Arias recordó que existen promesas para formalizar prioritariamente a unos cinco millones de trabajadores en sectores como agricultura, transporte y construcción. “Hasta hoy, cuatro meses después, no ha habido ninguna modificación. Somos pesimistas frente al tema del empleo y su formalización”.

A esto sumó el rechazo de sectores obreros por su dificultad para sobrevivir con un salario. “Los ingresos, desde que entró en vigencia la apertura económica, van perdiendo representatividad en el porcentaje del PIB. Cada vez nos pagan menos a los asalariados. Y con la política de informatizar el trabajo, evidentemente perdemos más participación. Más del 50% de los trabajadores (un poco mas de 10 millones de los que laboran), ganan menos de un salario mínimo. El 80% gana menos de dos mínimos, por debajo de la línea de pobreza. Esta es situación desventajosa y por eso la economía no logra despegar”, sostuvo.

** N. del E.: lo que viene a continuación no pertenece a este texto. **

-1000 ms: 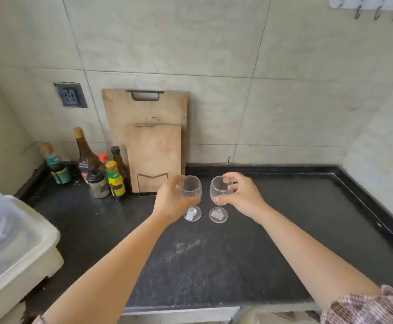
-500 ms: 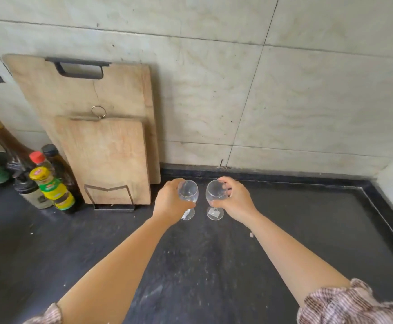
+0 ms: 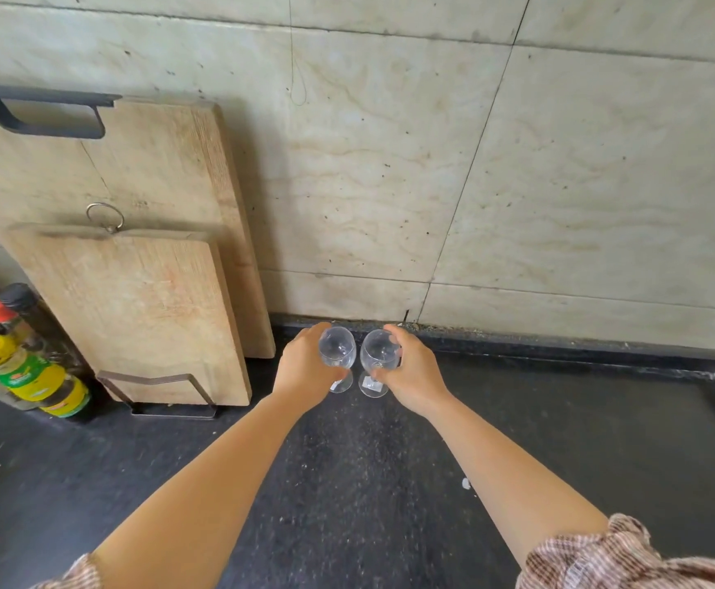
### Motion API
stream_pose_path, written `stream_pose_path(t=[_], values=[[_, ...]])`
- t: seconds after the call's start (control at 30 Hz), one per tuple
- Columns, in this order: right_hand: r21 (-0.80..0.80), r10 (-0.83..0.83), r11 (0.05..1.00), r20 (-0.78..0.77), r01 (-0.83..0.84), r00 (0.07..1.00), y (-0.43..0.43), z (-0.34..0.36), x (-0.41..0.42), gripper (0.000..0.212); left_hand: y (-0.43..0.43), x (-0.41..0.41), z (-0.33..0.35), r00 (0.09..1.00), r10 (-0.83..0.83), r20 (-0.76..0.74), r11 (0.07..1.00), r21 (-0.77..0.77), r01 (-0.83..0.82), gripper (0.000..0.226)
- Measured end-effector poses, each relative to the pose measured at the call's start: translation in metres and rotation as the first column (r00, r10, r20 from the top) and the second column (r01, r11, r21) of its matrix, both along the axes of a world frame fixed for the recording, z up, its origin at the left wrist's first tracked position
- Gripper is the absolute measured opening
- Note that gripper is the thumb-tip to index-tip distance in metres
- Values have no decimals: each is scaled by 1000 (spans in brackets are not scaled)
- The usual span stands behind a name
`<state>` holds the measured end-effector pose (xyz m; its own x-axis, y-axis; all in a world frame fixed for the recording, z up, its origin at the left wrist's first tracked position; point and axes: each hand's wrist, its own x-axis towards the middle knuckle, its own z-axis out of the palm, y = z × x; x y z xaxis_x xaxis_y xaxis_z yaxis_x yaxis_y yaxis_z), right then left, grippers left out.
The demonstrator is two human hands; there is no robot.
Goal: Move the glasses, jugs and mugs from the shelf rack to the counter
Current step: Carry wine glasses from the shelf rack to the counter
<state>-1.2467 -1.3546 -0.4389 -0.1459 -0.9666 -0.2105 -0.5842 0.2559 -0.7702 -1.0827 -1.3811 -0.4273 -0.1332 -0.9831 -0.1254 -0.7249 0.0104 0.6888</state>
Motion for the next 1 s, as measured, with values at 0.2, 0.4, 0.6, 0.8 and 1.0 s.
stream_pose_path(t=[0.2, 0.4, 0.6, 0.8, 1.0], values=[[5, 10, 1000, -12, -10, 1000, -3, -3, -2, 77, -4, -3, -3, 1000, -17, 9, 999, 48, 16, 53], [12, 3, 1000, -33, -3, 999, -3, -5, -1, 78, -1, -5, -5, 1000, 15, -22, 997, 75, -13, 60], [5, 9, 1000, -114, -8, 993, 0, 5, -1, 86, 4, 3, 2, 1000, 21, -13, 988, 156, -19, 96], [-166, 93, 977, -219, -132, 971, 22, 39, 28, 56, 42, 45, 29, 990, 118, -72, 992, 64, -113, 69], [-286, 310, 865, -340, -412, 888, 57, 100, 117, 47, 105, 127, 87, 959, 281, 30, 957, -80, -278, 47]])
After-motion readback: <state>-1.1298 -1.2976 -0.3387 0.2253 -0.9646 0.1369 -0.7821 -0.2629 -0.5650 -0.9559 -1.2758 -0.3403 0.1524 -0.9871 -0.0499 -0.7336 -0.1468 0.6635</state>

En su intervención, Arias aprovechó para criticar la que él ha llamado “cultura antisindical”, ya que considera que las organizaciones laborales son las que podrían ayudar en la lucha por condiciones de trabajo más equitativas. “Desafortunadamente el país tienen la cultura de pensar que en toda protesta o movilización están de por medio actores violentos. Nos han ‘satanizado’ con ese tema. Además siguen las amenazas, asesinatos de dirigentes y las constituciones sindicales no son permitidas en muchas compañías”.

Otros consultores económicos entrevistados por KienyKe subrayaron que el incremento de la percepción negativa sobre el desarrollo del país está estrechamente relacionado con otros fenómenos de coyuntura, que sumados producen una bola de nieve. Es decir, la desconfianza en problemas como la seguridad, el orden público, escándalos de corrupción y protestas sociales necesariamente influyen en que la ciudadanía piense que la economía y el país van por mal camino. Los verdaderos efectos los conocen, sin lugar a dudas, los ciudadanos de a pie.